Club members from the Students for Environmental Awareness and Sustainability (SEAS) camped from 7-10 a.m. as a peaceful protest to raise awareness about the issues surrounding parking on campus and to attempt to offer solutions from a new perspective.
The co-chairs of the club, Andrea Hassler, a graduate geography student, and Hillary Fuller, a senior geography and environmental studies major, sat on pillows between a bicycle, sporting a banner and a leashed dog.
Other protesters asked passersby to fill out a transportation survey intended to evaluate how commuter students travel to campus while offering complimentary bagels and buttons that read, “I don’t need a war to power my bicycle.”
Carole Huber, a senior geography and environmental studies instructor and the faculty advisor for SEAS, was also present, handing out surveys and talking with bystanders.
“National Parking Day is actually an international event where people basically occupy parking spots to raise awareness about the amount of public space that is donated to parking lots instead of things like parks,” Hassler said. “If more people were to, essentially, use alternative transportation like bikes or buses, we would not need as many parking spaces.”
She said that most of the protesters transported the items that occupied the parking space on their bicycles. “We just kind of made it into a chill spot instead of a park.”
SEAS spoke with school officials prior to the demonstration. “We talked to public safety [and] we have a parking pass here, we just don’t have a car in it,” Hassler explained.
Students who chose to participate in the survey were invited to place a sticker on a city map showing where they live in relation to the campus.
Hassler hoped that the club could use the information obtained to argue that students should be eligible for free or discounted bus passes. “It’s something that we’ve talked to the city about before, but we haven’t set up a system yet,” she said.
On Sept. 24, UCCS announced in a press release that the CU Board of Regents approved a new parking garage near Alpine Village and the Recreational Center projected to contain 1,200 spaces and an athletic field on the highest level in an effort to add more places for exercise to the campus.
“This will be a unique parking facility, one that is built to standards for sustainability and that serves the needs for commuting faculty and staff as well as for students who live on campus and who want to have more recreational space,” said Susan Szpyrka, senior associate vice chancellor of Administration and Finance, in the press release.
SEAS club members believe this decision may not be a truly sustainable choice for UCCS.
Hassler considered the issue from a geological perspective, saying, “I like the idea of this new parking garage in that it is a practical solution to two issues UCCS [is] concerned with: parking and recreation. … However, I always take approval of new development with caution, particularly at UCCS where our soils are highly erosive.”

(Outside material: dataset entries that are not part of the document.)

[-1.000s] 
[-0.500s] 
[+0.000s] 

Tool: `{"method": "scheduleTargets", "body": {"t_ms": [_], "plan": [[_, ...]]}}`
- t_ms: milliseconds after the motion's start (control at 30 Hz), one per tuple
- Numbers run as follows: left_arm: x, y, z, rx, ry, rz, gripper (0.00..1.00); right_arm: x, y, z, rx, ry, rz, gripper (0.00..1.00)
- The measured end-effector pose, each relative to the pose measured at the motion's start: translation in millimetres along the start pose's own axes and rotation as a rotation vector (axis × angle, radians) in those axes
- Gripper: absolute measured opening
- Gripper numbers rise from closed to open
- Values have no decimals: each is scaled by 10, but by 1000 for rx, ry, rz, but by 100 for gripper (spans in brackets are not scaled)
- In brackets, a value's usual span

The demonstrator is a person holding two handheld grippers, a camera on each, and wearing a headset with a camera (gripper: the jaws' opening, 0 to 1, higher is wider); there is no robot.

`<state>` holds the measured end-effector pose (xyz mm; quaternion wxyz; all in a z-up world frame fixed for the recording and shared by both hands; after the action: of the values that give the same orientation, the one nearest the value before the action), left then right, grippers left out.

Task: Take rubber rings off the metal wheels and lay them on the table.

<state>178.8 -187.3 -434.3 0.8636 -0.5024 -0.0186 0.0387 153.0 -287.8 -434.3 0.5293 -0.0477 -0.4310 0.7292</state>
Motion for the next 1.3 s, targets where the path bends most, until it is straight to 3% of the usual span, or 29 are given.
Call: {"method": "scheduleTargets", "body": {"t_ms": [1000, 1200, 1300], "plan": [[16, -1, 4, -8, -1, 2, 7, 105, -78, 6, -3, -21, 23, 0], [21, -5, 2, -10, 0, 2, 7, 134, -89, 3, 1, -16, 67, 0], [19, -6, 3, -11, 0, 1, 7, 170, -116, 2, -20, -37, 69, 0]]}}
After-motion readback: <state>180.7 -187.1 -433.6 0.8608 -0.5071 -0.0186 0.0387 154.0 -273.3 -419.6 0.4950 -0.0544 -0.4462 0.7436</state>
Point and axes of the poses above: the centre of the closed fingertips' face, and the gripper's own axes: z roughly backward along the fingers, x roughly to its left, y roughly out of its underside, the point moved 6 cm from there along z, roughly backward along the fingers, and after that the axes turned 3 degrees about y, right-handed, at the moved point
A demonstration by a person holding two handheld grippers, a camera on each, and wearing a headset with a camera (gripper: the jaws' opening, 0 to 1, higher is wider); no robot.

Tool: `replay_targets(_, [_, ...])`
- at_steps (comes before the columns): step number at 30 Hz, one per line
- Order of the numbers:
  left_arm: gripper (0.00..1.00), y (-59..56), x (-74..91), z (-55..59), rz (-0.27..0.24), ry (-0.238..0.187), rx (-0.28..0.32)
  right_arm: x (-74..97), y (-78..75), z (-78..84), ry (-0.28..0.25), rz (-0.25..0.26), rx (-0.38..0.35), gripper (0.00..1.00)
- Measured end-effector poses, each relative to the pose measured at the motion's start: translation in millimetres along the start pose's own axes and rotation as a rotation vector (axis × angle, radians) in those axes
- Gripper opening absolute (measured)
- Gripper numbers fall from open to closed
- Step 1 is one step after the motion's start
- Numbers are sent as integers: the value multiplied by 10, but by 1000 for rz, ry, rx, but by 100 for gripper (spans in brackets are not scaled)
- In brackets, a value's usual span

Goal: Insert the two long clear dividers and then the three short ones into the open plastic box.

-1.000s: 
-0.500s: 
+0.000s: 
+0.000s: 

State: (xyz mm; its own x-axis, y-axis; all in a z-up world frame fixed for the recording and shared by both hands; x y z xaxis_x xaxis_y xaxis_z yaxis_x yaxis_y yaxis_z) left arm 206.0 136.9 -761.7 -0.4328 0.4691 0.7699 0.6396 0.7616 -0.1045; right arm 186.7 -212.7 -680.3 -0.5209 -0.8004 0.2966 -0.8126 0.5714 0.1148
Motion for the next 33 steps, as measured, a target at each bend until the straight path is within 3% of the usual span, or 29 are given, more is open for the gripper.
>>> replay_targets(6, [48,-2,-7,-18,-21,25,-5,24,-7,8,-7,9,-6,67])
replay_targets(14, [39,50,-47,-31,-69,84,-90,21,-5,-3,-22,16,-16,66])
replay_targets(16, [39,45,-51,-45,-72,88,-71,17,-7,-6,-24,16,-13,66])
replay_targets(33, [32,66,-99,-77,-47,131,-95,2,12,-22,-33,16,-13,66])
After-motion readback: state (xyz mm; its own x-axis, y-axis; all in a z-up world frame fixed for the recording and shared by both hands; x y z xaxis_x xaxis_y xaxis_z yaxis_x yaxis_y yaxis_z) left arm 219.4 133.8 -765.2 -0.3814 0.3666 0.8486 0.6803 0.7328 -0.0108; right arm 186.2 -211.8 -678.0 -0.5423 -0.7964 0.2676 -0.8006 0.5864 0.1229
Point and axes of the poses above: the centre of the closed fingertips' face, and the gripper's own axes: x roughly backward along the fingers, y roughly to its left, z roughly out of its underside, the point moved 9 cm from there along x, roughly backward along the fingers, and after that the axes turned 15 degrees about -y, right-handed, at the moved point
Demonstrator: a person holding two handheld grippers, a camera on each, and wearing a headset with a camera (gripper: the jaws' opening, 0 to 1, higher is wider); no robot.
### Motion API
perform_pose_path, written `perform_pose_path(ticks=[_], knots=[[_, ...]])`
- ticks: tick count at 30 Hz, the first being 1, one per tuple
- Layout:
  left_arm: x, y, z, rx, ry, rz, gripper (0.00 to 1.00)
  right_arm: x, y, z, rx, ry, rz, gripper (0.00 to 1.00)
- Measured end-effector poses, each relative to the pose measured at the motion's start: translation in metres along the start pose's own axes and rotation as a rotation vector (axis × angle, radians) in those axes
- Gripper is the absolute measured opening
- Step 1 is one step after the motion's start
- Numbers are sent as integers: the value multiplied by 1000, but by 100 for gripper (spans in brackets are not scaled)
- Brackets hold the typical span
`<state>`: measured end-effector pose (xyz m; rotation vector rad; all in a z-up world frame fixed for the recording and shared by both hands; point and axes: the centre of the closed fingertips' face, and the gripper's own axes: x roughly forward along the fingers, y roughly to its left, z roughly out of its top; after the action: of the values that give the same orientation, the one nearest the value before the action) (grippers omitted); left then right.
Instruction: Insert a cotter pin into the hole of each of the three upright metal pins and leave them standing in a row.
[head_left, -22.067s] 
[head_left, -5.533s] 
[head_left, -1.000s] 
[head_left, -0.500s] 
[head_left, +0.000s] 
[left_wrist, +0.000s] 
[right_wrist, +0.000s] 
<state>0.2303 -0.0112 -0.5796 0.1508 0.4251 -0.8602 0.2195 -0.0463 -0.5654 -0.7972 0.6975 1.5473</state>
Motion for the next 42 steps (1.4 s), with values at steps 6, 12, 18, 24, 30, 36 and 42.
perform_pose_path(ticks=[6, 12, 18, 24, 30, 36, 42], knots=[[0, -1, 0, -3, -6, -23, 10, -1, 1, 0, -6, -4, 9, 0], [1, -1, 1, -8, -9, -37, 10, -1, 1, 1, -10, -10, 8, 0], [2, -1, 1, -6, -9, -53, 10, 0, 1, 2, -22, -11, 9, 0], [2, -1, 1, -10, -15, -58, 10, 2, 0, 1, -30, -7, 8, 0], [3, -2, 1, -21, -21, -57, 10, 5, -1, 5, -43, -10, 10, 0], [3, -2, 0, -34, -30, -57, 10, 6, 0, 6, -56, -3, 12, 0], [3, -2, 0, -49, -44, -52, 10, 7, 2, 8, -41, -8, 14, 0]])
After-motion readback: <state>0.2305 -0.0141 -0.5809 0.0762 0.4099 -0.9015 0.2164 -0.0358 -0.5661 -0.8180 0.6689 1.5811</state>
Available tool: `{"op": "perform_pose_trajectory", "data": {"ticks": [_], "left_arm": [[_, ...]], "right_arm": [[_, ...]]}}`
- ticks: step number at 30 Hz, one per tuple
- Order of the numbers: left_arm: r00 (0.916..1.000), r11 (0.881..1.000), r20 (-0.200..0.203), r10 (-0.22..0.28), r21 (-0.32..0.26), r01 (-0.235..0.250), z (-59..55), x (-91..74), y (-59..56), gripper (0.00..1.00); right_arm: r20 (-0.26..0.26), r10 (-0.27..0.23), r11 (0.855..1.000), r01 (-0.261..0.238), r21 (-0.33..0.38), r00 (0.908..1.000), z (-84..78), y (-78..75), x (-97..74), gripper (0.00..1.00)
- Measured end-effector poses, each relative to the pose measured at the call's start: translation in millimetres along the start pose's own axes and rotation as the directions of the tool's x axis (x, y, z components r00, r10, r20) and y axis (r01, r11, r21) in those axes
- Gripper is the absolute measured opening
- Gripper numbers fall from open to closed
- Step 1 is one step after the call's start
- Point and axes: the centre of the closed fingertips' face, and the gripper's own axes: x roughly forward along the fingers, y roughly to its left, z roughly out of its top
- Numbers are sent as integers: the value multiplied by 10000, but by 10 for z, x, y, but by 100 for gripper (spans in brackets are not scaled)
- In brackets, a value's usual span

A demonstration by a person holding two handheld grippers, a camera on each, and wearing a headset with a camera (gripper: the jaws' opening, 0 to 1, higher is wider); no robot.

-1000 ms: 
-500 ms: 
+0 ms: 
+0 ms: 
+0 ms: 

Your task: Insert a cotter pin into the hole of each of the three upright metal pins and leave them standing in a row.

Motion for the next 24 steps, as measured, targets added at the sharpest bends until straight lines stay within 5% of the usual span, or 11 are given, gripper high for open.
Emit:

Huber agreed with Hassler. “I would like to see the campus put more effort into promoting alternative modes of transportation,” she said.
“Traffic congestion already makes it challenging (life-threatening for cyclists such as myself) to leave campus at certain times of day; I can’t imagine what another 1,200 cars on main campus will look like.”
“I feel strongly that UCCS should be a model of sustainability for our students, our city and our region,” Huber said. “Let’s increase support for alternative solutions rather than facilitate increased SOV [single occupancy vehicle] travel.”